» WHAT TO PRODUCE:
Which lines of the data hold the word "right"? Copy all of them.
--- PROVIDED MATERIAL ---
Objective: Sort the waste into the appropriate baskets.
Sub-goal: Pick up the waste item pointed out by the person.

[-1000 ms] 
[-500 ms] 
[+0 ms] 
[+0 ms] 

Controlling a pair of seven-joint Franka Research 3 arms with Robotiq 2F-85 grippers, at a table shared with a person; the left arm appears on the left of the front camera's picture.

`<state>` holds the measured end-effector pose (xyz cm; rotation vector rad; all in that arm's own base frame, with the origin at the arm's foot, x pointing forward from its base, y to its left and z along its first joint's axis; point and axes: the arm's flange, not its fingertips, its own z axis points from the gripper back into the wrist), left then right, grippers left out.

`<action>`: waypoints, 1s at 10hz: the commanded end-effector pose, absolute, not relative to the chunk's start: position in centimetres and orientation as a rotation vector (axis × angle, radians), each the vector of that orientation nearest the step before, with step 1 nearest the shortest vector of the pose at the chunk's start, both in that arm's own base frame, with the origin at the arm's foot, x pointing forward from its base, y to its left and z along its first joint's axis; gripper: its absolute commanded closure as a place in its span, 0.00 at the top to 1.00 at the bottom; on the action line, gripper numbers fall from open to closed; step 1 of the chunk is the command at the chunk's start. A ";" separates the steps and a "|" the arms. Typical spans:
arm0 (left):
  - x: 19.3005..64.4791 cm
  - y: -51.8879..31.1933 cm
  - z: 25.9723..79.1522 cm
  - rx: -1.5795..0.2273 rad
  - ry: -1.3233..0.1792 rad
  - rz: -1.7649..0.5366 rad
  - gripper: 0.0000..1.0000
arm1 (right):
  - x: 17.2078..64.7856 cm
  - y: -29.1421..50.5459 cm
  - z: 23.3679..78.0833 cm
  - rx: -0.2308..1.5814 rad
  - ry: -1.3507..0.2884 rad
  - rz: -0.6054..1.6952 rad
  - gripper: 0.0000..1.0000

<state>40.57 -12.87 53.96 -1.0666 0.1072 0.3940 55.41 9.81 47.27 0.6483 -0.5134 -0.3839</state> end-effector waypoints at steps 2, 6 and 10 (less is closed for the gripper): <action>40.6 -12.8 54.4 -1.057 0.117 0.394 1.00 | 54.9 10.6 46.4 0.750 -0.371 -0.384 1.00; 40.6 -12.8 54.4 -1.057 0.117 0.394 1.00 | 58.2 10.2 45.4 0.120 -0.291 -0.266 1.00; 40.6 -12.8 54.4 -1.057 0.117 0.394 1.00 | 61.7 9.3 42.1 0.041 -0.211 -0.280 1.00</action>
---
» ANSWER TO THE PROBLEM:
`<state>` holds the measured end-effector pose (xyz cm; rotation vector rad; all in that arm's own base frame, with the origin at the arm's foot, x pointing forward from its base, y to its left and z along its first joint's axis; point and axes: the arm's flange, not its fingertips, its own z axis points from the gripper back into the wrist), left then right, grippers left out.
arm1 (right):

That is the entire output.